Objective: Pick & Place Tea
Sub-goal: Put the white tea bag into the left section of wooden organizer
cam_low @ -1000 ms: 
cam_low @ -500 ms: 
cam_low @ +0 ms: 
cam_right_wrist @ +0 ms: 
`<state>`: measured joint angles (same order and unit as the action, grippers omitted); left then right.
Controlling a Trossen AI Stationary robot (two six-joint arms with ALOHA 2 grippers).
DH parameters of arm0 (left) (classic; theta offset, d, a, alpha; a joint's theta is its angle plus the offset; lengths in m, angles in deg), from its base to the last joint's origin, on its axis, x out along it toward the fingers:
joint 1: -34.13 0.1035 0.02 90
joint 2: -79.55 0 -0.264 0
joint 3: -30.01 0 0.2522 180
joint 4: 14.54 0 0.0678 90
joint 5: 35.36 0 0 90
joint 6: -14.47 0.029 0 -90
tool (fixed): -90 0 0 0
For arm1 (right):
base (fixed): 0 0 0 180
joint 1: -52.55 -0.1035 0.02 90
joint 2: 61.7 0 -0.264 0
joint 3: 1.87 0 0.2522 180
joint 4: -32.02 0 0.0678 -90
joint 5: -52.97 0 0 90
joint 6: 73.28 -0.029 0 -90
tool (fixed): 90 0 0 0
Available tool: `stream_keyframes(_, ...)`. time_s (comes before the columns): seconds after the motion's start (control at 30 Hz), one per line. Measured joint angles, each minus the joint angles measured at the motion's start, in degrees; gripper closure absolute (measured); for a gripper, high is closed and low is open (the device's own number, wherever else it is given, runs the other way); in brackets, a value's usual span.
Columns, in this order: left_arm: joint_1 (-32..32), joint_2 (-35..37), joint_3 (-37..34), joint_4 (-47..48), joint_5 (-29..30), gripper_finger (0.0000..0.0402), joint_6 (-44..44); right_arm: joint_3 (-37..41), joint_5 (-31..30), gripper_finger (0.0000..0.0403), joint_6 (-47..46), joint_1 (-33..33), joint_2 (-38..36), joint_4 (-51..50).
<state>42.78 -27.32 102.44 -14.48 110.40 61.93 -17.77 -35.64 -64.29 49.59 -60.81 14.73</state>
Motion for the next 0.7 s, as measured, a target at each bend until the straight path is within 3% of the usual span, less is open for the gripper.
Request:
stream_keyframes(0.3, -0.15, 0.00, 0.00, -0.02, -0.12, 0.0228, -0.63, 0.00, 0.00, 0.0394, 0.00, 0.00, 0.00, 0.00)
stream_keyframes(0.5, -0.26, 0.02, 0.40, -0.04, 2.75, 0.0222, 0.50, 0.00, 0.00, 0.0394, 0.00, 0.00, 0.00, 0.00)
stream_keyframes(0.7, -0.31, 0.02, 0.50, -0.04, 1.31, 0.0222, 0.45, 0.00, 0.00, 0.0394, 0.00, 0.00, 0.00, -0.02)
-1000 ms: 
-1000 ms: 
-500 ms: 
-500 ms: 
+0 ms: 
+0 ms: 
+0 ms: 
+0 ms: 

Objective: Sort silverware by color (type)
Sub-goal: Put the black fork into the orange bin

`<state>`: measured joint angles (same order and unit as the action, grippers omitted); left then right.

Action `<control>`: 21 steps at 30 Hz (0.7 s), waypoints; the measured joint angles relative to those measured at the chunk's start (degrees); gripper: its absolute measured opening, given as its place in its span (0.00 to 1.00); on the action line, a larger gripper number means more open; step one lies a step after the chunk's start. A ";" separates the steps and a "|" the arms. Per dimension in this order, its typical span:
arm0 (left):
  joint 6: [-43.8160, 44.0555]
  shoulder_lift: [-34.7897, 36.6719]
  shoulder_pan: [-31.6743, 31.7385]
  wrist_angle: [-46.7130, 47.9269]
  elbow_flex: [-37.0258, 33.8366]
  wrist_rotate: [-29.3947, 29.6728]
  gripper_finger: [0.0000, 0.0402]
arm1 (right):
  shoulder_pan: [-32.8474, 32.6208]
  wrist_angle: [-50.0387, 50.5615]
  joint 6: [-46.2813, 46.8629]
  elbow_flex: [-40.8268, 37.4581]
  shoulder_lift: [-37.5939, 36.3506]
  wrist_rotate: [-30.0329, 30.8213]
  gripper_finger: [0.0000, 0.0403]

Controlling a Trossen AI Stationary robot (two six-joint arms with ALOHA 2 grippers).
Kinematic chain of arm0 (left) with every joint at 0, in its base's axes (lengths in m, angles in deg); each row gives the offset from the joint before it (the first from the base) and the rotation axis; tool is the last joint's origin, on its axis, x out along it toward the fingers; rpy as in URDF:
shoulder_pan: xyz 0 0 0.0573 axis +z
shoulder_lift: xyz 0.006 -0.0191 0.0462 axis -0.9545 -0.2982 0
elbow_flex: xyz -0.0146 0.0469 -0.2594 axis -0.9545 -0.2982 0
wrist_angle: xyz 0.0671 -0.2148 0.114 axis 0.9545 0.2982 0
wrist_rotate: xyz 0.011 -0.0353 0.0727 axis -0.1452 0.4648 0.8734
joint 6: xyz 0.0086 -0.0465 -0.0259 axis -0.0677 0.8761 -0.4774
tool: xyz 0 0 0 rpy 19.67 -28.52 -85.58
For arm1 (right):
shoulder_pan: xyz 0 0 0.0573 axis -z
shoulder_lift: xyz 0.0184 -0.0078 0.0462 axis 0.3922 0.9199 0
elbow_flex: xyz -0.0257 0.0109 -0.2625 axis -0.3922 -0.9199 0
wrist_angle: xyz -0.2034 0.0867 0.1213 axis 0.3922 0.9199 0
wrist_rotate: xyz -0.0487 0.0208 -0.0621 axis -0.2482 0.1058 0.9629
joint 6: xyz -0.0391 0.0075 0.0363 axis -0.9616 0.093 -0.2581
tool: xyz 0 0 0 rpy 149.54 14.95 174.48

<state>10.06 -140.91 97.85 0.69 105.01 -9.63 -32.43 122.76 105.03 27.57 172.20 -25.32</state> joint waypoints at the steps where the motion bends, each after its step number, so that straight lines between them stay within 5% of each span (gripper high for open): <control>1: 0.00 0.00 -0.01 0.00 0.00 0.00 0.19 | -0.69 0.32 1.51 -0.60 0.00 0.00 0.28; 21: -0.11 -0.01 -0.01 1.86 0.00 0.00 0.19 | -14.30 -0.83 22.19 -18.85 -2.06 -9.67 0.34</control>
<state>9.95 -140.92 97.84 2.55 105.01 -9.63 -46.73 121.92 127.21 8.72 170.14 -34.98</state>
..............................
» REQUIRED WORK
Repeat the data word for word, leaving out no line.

» SOLUTION TO THIS EXERCISE
Objective: Pick & Place Tea
Sub-goal: Put the white tea bag into the left section of wooden organizer
cam_low @ -1000 ms: 
cam_low @ -500 ms: 
cam_low @ +0 ms: 
cam_right_wrist @ +0 ms: 
`<state>`: measured joint angles (same order and unit as the action, grippers omitted); left then right.
Controlling a Trossen AI Stationary robot (two six-joint arms with ALOHA 2 grippers).
DH parameters of arm0 (left) (classic; theta offset, d, a, alpha; a joint's theta is its angle plus the offset; lengths in m, angles in deg), from its base to the last joint's origin, on its axis, x out along it toward the fingers:
joint 1: -34.13 0.1035 0.02 90
joint 2: -79.55 0 -0.264 0
joint 3: -30.01 0 0.2522 180
joint 4: 14.54 0 0.0678 90
joint 5: 35.36 0 0 90
joint 6: -14.47 0.029 0 -90
tool (fixed): -90 0 0 0
For arm1 (right):
base (fixed): 0 0 0 180
joint 1: -52.55 -0.1035 0.02 90
joint 2: 61.7 0 -0.264 0
joint 3: 1.87 0 0.2522 180
joint 4: -32.02 0 0.0678 -90
joint 5: -52.97 0 0 90
joint 6: 73.28 -0.029 0 -90
tool (fixed): 90 0 0 0
Available tool: `stream_keyframes(_, ...)`. time_s (comes before the columns): seconds after the motion's start (control at 30 Hz), one per line. Measured joint angles, each minus the joint angles measured at the motion's start, in degrees; gripper closure absolute (measured); for a gripper, high is closed and low is open (the device's own number, wherever else it is given, runs the other way); in brackets, a value's usual span.
Columns, in this order: left_arm: joint_1 (-32..32), joint_2 (-35..37), joint_3 (-37..34), joint_4 (-47..48), joint_5 (-29..30), gripper_finger (0.0000..0.0402), joint_6 (-44..44); right_arm: joint_3 (-37..41), joint_5 (-31..30), gripper_finger (0.0000..0.0403), joint_6 (-47..46), joint_1 (-33..33), joint_2 (-38..36), joint_4 (-51..50).
<state>42.78 -27.32 102.44 -14.48 110.40 61.93 -17.77 -35.64 -64.29 49.59 -60.81 14.73</state>
Motion for the next 0.7 s, as measured, a target at each bend until the straight path is within 3% of the usual span, less is open for the gripper.
Request:
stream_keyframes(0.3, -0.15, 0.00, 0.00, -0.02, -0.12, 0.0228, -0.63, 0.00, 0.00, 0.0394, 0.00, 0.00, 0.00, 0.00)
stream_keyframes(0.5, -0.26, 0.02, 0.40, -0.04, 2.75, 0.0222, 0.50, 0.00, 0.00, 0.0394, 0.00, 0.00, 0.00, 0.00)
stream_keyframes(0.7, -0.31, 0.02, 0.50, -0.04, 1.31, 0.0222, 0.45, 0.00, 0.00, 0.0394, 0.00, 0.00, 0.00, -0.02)
-1000 ms: 
-1000 ms: 
-500 ms: 
-500 ms: 
+0 ms: 
+0 ms: 
+0 ms: 
+0 ms: 

Objective: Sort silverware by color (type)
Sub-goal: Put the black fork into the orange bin

`<state>`: measured joint angles (same order and unit as the action, grippers omitted); left then right.

Action `<control>`: 21 steps at 30 Hz (0.7 s), waypoints; the measured joint angles relative to those measured at the chunk's start (degrees); gripper: its absolute measured opening, given as its place in its span (0.00 to 1.00); on the action line, a larger gripper number means more open; step one lies a step after the chunk's start. A ";" separates the steps and a "|" the arms. Per dimension in this order, its typical span:
arm0 (left):
  joint 6: [-43.8160, 44.0555]
  shoulder_lift: [-34.7897, 36.6719]
  shoulder_pan: [-31.6743, 31.7385]
  wrist_angle: [-46.7130, 47.9269]
  elbow_flex: [-37.0258, 33.8366]
  wrist_rotate: [-29.3947, 29.6728]
  gripper_finger: [0.0000, 0.0402]
arm1 (right):
  shoulder_pan: [-32.8474, 32.6208]
  wrist_angle: [-50.0387, 50.5615]
  joint 6: [-46.2813, 46.8629]
  elbow_flex: [-40.8268, 37.4581]
  shoulder_lift: [-37.5939, 36.3506]
  wrist_rotate: [-30.0329, 30.8213]
  gripper_finger: [0.0000, 0.0403]

Controlling a Trossen AI Stationary robot (two six-joint arms with ALOHA 2 grippers).
Kinematic chain of arm0 (left) with every joint at 0, in its base's axes (lengths in m, angles in deg); each row gives the offset from the joint before it (the first from the base) and the rotation axis; tool is the last joint's origin, on its axis, x out along it toward the fingers; rpy as in URDF:
shoulder_pan: xyz 0 0 0.0573 axis +z
shoulder_lift: xyz 0.006 -0.0191 0.0462 axis -0.9545 -0.2982 0
elbow_flex: xyz -0.0146 0.0469 -0.2594 axis -0.9545 -0.2982 0
wrist_angle: xyz 0.0671 -0.2148 0.114 axis 0.9545 0.2982 0
wrist_rotate: xyz 0.011 -0.0353 0.0727 axis -0.1452 0.4648 0.8734
joint 6: xyz 0.0086 -0.0465 -0.0259 axis -0.0677 0.8761 -0.4774
tool: xyz 0 0 0 rpy 19.67 -28.52 -85.58
For arm1 (right):
shoulder_pan: xyz 0 0 0.0573 axis -z
shoulder_lift: xyz 0.0184 -0.0078 0.0462 axis 0.3922 0.9199 0
elbow_flex: xyz -0.0257 0.0109 -0.2625 axis -0.3922 -0.9199 0
wrist_angle: xyz -0.2034 0.0867 0.1213 axis 0.3922 0.9199 0
wrist_rotate: xyz -0.0487 0.0208 -0.0621 axis -0.2482 0.1058 0.9629
joint 6: xyz -0.0391 0.0075 0.0363 axis -0.9616 0.093 -0.2581
tool: xyz 0 0 0 rpy 149.54 14.95 174.48

<state>10.06 -140.91 97.85 0.69 105.01 -9.63 -32.43 122.76 105.03 27.57 172.20 -25.32</state> joint waypoints at the steps where the motion bends, each after its step number, so that straight lines between them stay within 5% of each span (gripper high for open): <control>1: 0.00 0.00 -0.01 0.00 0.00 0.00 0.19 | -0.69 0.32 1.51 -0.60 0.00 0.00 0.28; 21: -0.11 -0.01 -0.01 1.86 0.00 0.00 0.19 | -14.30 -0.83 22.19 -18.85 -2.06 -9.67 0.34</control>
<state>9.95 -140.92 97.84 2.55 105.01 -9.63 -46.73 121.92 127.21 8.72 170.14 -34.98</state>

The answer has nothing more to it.